Nova Scotia Premier Stephen McNeil is pointing to differing messages coming from the federal Liberal government over what constitutes a price on carbon.

The Trudeau government has promised to negotiate a pan-Canadian climate plan this fall with the provinces and territories in order to put Canada on track to meet its international Paris accord commitments.

In advance of a full meeting of all the environment ministers a week from Monday in Montreal, federal Environment Minister Catherine McKenna has said a national carbon price is coming as part of the plan — and that only a carbon tax or cap-and-trade system are considered acceptable pricing options.

"There are two ways you can price carbon," said McKenna said last week in New York, where she was attending United Nations meetings. "There's a cap-and-trade and there is a carbon tax."

But Prime Minister Justin Trudeau appeared to leave the door open to a broader interpretation of carbon pricing in an interview two days earlier with Buzzfeed.

Trudeau pointed to the Vancouver Declaration signed last March by all the premiers, which agreed to explore carbon pricing as a means to reducing greenhouse gas emissions.

"Now what form that takes, whether it's a carbon tax, whether it's a cap-and-trade, whether it's through regulations, there's all sorts of interesting and important discussion to be had, we have very different jurisdictions across the country," said Trudeau.

"All premiers have agreed we need to have a price on carbon and we're going to move forward and we're going to reduce emissions. That's something that yes, we're going to make sure that everyone does. But we're going to do it in a kind of collaborative way."
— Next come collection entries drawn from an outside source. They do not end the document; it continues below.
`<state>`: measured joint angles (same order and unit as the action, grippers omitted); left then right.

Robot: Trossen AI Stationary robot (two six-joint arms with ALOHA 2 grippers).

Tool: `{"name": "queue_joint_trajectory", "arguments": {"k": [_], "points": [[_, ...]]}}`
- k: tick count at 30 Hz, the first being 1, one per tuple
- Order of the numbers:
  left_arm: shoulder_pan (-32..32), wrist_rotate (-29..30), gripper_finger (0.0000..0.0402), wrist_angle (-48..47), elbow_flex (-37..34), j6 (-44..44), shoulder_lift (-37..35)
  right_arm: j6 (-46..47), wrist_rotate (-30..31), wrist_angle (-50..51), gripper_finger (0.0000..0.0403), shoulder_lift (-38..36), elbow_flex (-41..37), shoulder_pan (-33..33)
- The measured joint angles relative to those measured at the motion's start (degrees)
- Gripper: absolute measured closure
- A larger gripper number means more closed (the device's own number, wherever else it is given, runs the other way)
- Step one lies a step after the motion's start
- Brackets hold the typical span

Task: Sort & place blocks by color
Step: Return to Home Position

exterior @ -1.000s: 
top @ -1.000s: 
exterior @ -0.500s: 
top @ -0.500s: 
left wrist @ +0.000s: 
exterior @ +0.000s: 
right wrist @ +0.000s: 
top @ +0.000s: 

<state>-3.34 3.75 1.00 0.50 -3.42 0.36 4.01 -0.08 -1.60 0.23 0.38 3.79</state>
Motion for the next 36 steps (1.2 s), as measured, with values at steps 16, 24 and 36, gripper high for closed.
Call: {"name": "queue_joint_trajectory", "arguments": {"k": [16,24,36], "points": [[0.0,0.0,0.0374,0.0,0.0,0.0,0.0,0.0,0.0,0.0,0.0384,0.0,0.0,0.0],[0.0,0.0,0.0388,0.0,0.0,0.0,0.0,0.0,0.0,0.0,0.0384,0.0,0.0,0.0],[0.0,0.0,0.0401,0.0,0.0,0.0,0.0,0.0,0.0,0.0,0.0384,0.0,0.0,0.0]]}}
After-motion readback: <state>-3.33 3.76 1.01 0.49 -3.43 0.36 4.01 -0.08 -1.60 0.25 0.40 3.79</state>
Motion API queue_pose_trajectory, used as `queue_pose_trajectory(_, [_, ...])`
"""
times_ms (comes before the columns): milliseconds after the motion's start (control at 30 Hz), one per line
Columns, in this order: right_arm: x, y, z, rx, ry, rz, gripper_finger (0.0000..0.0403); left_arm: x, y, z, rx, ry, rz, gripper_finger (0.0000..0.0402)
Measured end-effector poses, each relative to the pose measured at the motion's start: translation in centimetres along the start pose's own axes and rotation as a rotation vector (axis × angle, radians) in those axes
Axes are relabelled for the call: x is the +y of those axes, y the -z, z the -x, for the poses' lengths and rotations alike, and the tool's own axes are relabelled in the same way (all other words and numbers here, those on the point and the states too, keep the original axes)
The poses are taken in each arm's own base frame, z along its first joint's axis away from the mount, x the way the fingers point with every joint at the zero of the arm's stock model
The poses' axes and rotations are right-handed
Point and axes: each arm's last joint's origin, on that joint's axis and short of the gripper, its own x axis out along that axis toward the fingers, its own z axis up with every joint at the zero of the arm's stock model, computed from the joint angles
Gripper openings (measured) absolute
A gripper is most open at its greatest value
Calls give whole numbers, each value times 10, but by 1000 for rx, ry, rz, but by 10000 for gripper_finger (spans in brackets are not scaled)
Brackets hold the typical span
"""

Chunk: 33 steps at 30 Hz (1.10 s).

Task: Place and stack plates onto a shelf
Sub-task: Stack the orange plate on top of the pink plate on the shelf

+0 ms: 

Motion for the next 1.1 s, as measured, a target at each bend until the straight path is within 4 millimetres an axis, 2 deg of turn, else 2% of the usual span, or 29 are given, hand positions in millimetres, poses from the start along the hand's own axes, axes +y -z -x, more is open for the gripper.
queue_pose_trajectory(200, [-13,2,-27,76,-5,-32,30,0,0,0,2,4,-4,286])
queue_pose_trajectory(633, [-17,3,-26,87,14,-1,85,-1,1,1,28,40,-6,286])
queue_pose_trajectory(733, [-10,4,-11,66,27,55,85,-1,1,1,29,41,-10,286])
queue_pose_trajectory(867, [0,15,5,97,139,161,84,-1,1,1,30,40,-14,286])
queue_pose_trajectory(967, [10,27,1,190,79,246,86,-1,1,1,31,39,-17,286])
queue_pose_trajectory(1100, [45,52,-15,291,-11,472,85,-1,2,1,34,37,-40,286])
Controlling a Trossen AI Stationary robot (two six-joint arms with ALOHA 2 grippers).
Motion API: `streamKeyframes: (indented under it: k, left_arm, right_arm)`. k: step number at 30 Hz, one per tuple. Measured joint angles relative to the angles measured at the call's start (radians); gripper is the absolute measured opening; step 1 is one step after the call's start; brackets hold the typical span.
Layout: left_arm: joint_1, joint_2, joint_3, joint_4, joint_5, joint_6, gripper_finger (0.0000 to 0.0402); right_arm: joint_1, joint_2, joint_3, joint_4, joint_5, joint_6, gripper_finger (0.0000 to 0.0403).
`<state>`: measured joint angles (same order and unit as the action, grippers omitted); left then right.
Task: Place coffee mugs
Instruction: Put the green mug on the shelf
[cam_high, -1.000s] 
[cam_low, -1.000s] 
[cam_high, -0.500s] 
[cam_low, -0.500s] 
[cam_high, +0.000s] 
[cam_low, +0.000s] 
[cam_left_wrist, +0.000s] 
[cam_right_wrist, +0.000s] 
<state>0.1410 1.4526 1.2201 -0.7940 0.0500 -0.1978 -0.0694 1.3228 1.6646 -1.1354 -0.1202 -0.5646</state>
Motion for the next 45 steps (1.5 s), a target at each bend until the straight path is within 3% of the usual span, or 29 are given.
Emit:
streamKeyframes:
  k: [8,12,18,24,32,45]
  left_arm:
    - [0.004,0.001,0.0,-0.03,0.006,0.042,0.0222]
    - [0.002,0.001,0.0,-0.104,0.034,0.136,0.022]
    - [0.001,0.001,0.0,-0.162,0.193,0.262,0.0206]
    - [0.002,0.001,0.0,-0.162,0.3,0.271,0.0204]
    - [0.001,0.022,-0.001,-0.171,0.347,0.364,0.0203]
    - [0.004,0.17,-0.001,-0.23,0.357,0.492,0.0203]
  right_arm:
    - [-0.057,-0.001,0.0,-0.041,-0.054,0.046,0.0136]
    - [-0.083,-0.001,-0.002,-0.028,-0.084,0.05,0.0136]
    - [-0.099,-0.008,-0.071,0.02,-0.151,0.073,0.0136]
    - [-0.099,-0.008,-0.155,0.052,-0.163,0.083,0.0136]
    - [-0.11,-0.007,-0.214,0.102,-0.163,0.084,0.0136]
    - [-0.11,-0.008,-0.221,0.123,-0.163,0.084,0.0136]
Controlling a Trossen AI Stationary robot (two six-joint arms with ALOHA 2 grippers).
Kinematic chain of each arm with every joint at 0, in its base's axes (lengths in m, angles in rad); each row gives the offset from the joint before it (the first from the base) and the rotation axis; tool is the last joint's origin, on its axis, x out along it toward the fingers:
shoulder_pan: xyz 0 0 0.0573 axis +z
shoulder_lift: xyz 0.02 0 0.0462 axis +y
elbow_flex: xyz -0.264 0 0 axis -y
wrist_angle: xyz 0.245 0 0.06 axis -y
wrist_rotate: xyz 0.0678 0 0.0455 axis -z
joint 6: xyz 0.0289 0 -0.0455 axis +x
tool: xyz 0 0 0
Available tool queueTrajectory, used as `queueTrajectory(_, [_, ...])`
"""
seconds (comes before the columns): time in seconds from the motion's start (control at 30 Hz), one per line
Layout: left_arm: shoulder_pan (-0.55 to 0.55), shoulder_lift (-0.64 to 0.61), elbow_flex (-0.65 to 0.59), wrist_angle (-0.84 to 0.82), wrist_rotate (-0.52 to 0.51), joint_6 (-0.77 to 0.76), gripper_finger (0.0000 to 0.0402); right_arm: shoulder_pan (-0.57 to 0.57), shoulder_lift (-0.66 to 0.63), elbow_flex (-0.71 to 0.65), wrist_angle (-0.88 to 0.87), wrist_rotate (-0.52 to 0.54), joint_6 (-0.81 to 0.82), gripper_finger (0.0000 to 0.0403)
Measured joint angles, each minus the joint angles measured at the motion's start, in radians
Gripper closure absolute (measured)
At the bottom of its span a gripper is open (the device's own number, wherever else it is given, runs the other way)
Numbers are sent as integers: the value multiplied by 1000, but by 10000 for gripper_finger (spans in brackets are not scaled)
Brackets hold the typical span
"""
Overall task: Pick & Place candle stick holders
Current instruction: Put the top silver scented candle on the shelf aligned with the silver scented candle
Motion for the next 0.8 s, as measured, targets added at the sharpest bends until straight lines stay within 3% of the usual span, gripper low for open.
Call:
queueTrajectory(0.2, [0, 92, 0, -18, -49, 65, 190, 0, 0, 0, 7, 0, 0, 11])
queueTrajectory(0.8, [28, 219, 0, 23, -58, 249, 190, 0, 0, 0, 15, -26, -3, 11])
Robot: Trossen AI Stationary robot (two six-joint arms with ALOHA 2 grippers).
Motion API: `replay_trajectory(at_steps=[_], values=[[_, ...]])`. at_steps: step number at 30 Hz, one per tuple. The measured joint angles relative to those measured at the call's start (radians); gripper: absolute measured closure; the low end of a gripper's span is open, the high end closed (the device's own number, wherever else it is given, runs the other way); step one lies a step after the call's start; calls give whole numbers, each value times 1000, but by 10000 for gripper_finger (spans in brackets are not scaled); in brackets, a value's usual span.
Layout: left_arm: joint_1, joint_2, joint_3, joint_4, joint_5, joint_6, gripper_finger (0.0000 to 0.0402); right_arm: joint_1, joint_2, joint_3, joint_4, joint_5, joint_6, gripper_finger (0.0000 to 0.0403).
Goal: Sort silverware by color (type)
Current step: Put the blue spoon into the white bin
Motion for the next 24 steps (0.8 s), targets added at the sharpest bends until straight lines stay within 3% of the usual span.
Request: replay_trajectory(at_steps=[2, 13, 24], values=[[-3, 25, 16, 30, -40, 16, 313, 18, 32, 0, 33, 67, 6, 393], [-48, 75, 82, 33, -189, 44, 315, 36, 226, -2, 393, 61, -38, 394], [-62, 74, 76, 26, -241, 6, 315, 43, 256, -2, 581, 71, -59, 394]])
A spokesman in the Prime Minister's Office clarified Sunday that "the prime minister was not suggesting that regulations are a third category for provinces to achieve that national price on carbon."

The prime minister was talking about regulations in the broader field of climate actions, said Cameron Ahmad, and there are only "two options" for provinces to price carbon, as McKenna outlined.

McNeil, the Liberal premier of Nova Scotia, and Saskatchewan's conservative Premier Brad Wall both make the case that their provincial regulations and policies already price carbon. And they reject the notion that Ottawa can add a floor price on carbon emissions through more direct measures.

"Carbon pricing is already embedded in the cost of power — that's why we have some of the most expensive power in the country," McNeil said in a recent statement.

On Sunday, the Nova Scotia premier was asked on CTV's Question Period about McKenna's declarative definition of carbon pricing, and he in turn pointed to Trudeau's more expansive definition.

"Well the prime minister has also said equivalency matters," said McNeil.

"Every province is unique in how they reach that goal. Ultimately let's stay focused on what we want to achieve," he added, pointing to national reductions in emission. "Let provinces find their way of achieving that without imposing what you believe the solution is."

At the time of the Vancouver Declaration, Wall pointed out that the document's agreed upon carbon-pricing measures included "market transactions related to (carbon) mitigation technologies" — which, he said, included Saskatchewan's carbon capture and storage technology.

"We're doing that already, so that's easy to agree to," Wall said in March.

A federal-provincial working group of experts spent the summer working to define carbon pricing options, but it appears the political debate continues.